Exercise directions — Where the word "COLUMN" occurs in a line of the listing below, copy that line.
Data block: Begin
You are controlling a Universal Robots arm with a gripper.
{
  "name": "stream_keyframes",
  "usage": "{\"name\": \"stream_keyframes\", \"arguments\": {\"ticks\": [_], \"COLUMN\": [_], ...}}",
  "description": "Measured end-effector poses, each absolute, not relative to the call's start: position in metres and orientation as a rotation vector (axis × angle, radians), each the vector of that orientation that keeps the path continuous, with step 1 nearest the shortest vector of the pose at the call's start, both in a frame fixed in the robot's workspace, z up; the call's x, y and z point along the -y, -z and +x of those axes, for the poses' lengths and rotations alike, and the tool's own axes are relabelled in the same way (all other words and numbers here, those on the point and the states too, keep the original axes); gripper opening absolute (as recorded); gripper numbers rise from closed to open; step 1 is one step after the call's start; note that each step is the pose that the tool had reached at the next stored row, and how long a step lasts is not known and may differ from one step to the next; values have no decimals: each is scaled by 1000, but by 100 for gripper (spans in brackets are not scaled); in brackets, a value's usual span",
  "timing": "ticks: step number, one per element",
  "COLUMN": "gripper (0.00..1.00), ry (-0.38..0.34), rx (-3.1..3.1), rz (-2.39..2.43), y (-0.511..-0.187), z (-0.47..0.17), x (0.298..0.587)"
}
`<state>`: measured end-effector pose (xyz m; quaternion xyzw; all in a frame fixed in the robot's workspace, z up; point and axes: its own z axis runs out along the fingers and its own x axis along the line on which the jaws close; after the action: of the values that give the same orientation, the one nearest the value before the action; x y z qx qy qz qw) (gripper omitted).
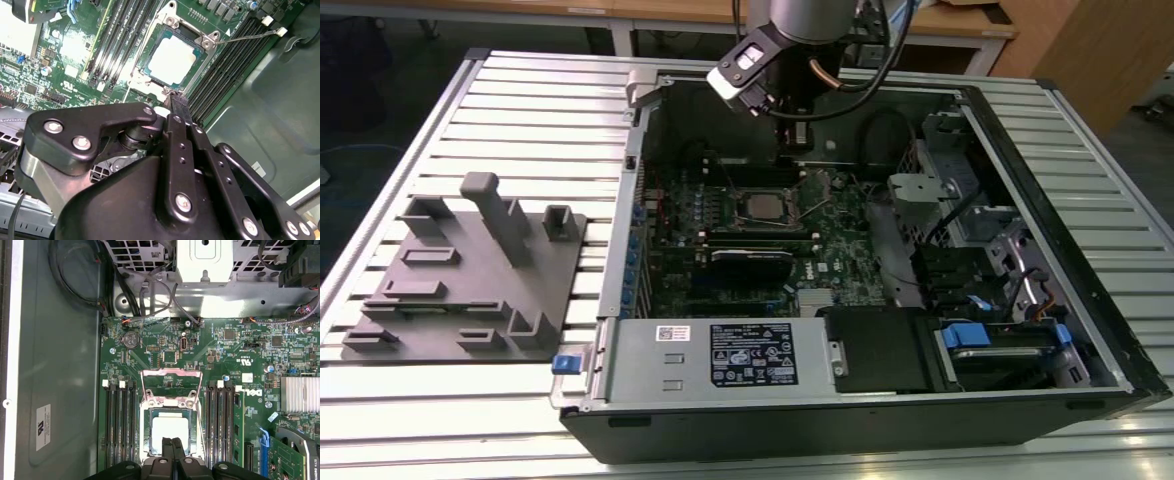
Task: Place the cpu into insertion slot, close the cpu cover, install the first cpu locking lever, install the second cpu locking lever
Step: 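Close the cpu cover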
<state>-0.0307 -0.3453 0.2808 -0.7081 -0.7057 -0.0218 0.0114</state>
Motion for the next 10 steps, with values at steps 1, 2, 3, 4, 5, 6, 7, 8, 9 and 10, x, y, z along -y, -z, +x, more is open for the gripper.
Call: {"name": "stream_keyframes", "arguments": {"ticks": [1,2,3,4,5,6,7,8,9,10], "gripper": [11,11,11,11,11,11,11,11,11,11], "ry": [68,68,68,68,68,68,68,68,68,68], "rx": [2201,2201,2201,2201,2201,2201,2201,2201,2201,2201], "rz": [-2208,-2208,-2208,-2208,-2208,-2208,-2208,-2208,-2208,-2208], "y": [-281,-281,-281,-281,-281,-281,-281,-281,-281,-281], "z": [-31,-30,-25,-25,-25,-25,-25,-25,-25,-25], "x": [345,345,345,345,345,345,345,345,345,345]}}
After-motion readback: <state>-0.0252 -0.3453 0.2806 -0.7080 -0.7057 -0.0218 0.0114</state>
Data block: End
Answer area —
  "usage": "{\"name\": \"stream_keyframes\", \"arguments\": {\"ticks\": [_], \"COLUMN\": [_], ...}}",
  "COLUMN": "gripper (0.00..1.00), ry (-0.38..0.34), rx (-3.1..3.1), rz (-2.39..2.43), y (-0.511..-0.187), z (-0.47..0.17), x (0.298..0.587)"

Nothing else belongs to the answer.